[[ Data provided, beginning ]]
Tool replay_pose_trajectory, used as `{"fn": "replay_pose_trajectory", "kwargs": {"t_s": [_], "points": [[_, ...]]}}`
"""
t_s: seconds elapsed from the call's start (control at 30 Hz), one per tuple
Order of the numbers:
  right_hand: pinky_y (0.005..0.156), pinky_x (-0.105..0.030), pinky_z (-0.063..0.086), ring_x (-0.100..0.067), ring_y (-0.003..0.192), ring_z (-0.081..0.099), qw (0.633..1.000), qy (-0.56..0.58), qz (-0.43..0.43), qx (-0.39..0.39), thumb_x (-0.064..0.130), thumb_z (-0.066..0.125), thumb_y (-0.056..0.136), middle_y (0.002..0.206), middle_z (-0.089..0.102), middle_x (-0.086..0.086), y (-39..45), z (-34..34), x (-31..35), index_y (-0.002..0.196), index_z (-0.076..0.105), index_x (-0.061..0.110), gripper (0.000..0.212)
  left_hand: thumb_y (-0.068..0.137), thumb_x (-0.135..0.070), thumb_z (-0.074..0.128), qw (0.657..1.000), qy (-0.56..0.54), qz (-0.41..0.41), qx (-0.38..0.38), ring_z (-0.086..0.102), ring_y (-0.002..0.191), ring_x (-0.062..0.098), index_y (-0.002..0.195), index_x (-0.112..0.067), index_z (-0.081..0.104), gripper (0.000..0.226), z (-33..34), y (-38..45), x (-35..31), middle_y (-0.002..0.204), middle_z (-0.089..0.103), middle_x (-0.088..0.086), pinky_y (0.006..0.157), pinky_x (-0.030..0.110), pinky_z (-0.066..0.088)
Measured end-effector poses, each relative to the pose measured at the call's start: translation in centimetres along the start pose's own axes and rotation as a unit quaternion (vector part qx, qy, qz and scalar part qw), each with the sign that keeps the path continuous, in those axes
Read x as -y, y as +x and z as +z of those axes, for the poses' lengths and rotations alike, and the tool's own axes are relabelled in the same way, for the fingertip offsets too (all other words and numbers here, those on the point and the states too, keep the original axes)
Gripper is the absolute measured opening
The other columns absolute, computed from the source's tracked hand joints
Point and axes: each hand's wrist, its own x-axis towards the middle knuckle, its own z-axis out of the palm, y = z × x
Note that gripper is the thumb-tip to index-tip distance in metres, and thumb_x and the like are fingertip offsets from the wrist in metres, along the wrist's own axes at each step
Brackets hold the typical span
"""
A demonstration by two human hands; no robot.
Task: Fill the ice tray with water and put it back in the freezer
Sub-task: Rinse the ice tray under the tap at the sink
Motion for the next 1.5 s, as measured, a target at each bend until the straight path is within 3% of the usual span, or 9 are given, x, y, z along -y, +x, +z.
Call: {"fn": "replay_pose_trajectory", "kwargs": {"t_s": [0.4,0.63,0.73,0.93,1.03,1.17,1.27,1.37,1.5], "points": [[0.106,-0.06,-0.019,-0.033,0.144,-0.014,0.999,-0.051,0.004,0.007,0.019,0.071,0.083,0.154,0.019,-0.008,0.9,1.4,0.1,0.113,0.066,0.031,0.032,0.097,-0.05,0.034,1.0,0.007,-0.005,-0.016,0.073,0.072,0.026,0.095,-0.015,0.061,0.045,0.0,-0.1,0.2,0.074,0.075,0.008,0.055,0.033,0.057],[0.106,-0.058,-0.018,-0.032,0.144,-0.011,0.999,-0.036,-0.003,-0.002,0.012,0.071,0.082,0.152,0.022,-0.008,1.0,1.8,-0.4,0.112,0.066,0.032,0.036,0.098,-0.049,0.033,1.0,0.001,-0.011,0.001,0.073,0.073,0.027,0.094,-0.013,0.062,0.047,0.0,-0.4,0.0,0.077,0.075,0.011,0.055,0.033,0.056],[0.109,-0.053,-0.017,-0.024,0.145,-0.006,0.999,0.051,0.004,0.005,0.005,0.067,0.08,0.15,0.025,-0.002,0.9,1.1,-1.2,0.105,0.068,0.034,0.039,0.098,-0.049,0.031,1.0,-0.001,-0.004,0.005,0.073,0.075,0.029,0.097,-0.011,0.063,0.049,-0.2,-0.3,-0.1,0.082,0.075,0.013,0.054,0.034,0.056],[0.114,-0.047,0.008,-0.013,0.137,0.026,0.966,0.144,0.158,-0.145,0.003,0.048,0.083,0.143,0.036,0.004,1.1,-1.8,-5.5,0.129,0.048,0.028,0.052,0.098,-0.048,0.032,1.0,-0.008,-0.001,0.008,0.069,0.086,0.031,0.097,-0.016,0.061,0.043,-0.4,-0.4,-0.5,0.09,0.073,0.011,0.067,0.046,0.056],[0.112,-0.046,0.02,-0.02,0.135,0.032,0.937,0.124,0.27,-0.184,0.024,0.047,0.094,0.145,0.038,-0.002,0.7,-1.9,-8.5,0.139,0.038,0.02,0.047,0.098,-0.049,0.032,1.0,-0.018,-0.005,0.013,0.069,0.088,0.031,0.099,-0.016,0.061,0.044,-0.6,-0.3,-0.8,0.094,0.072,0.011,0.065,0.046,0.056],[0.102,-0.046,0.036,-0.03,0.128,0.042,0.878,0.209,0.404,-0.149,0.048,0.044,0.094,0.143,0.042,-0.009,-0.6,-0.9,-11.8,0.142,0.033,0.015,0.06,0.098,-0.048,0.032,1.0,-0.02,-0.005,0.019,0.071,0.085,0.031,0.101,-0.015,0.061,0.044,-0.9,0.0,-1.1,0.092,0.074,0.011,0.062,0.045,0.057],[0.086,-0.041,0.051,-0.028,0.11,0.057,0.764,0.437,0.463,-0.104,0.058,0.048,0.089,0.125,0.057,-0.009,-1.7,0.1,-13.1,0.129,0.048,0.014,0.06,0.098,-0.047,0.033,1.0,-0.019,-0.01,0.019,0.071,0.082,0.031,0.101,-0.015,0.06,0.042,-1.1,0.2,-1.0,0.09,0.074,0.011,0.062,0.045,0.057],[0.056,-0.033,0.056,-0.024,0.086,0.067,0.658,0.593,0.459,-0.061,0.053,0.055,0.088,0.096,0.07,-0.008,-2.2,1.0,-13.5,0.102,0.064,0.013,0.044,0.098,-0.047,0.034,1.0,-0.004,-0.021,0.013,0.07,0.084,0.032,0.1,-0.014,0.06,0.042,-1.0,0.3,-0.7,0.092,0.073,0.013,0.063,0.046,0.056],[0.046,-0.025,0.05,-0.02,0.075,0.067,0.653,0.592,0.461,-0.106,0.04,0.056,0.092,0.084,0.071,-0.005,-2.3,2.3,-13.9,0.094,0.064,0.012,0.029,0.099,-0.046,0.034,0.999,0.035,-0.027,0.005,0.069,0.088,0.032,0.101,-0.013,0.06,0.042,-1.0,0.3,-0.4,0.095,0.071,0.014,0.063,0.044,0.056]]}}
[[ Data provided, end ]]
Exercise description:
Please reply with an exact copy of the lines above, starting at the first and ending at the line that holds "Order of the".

Finished task:
Tool replay_pose_trajectory, used as `{"fn": "replay_pose_trajectory", "kwargs": {"t_s": [_], "points": [[_, ...]]}}`
"""
t_s: seconds elapsed from the call's start (control at 30 Hz), one per tuple
Order of the numbers:

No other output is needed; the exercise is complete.